Today's Safety Sunday Tip: Maintain Defensible Space
"Help! Police! Help!"
If you've ever heard those startling words being shout out loud, it might raise the hair on the back of your neck. In this day and age, we see more and more violent acts of terrorism, physical destruction of property, and even physical attacks. It is important to consider conducting a personal risk assessment in and around your area to choose the right physical security measures and apply them appropriately. The risk assessment, accompanied by an understanding of physical security measures to select and implement, will help to mitigate potential physical harm to yourself and others who might be around you.

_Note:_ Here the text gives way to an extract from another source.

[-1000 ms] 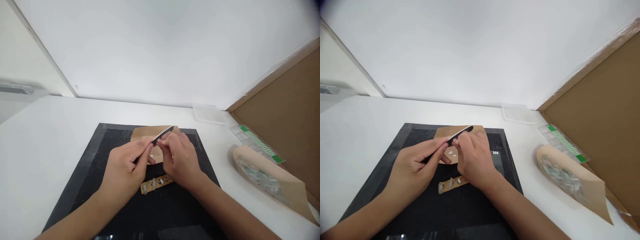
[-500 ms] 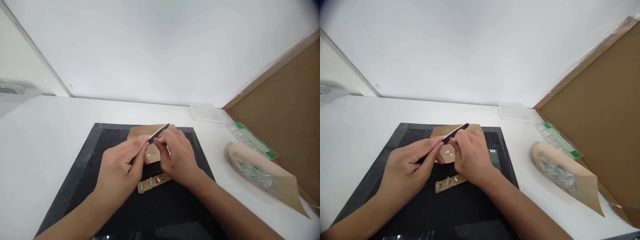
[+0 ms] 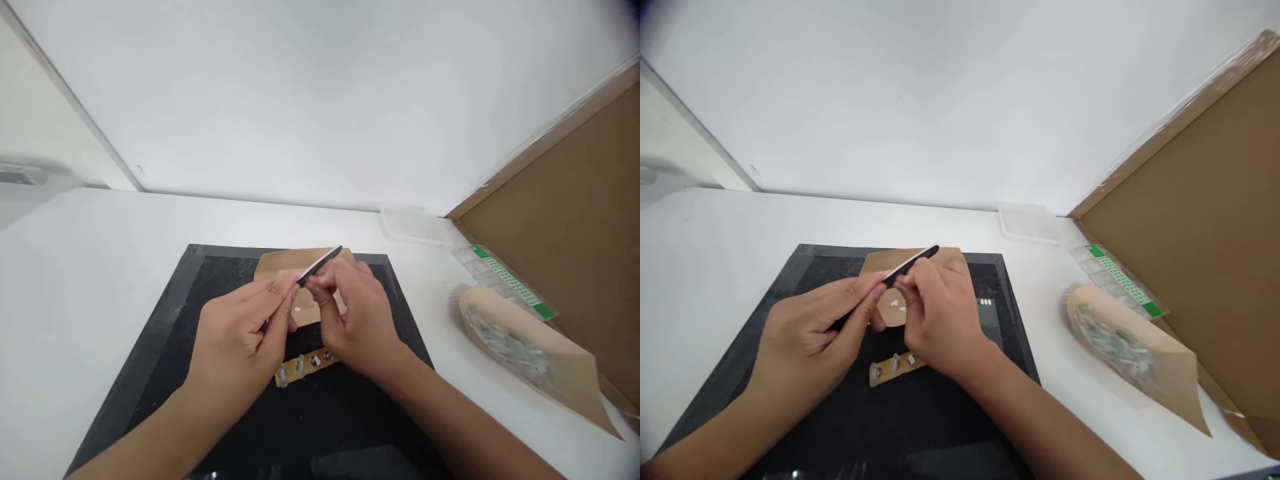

Therefore, my thoughts today focus on what I call a "defensible space." Defensible space is the area around you should there be an unexpected security event, like an attempted mugging or robbery. Heaven forbid! In the countries where I've personally traveled, I always kept a defensible space in mind. For instance, when I'm on a public sidewalk, I try to walk closer to a physical structure, like a building, rather than on the street side curb. This defensible space helps to keep a barrier between myself and a runaway vehicle. Another tidbit to consider whenever you're out in an unfamiliar location or another country is to limit yourself from engaging with a large gathering event. Too often, terrorists are looking to make a name for themselves, and if they could hit a large gathering of people, it brings more notoriety to their cause.
Whenever I go to dinner, I make it a practice to never sit my back against the main entrance to a venue or building. Some might say that I am paranoid or, as my wife sometimes says, "What have you been doing that I don't know about?" LOL!The truth is, I want the flexibility to be able to see and move quickly and decisively if some unplanned event occurs. You should also always know where the primary and secondary exits are in a facility or building structure.
As an extra precautionary step, I recommend never going anywhere alone. The adage "there's always strength in numbers" is true. A crook or perpetrator is less likely to do something if he has to deal with multiple people while in the act of attempting to commit a crime.
One more final note- whenever practical, have protective layers of security around you. An outer protective layer would be something like a wall, a fence, or a solid structure where the assailant can't approach you without being noticed. An inner protective layer (e.g., doors, bars, locks) are barriers within a building or structure offer up a level of protection should you need to close off and isolate yourself from a "goon" or "thug" as I like to call them.
It's not my intent to paralyze anyone from seeing this beautiful planet and experiencing life, but I want to make you more mindful of the "what ifs" and help you make a trip or event more enjoyable with a safe return home.
Be anchored to safety by maintaining defensible spaces.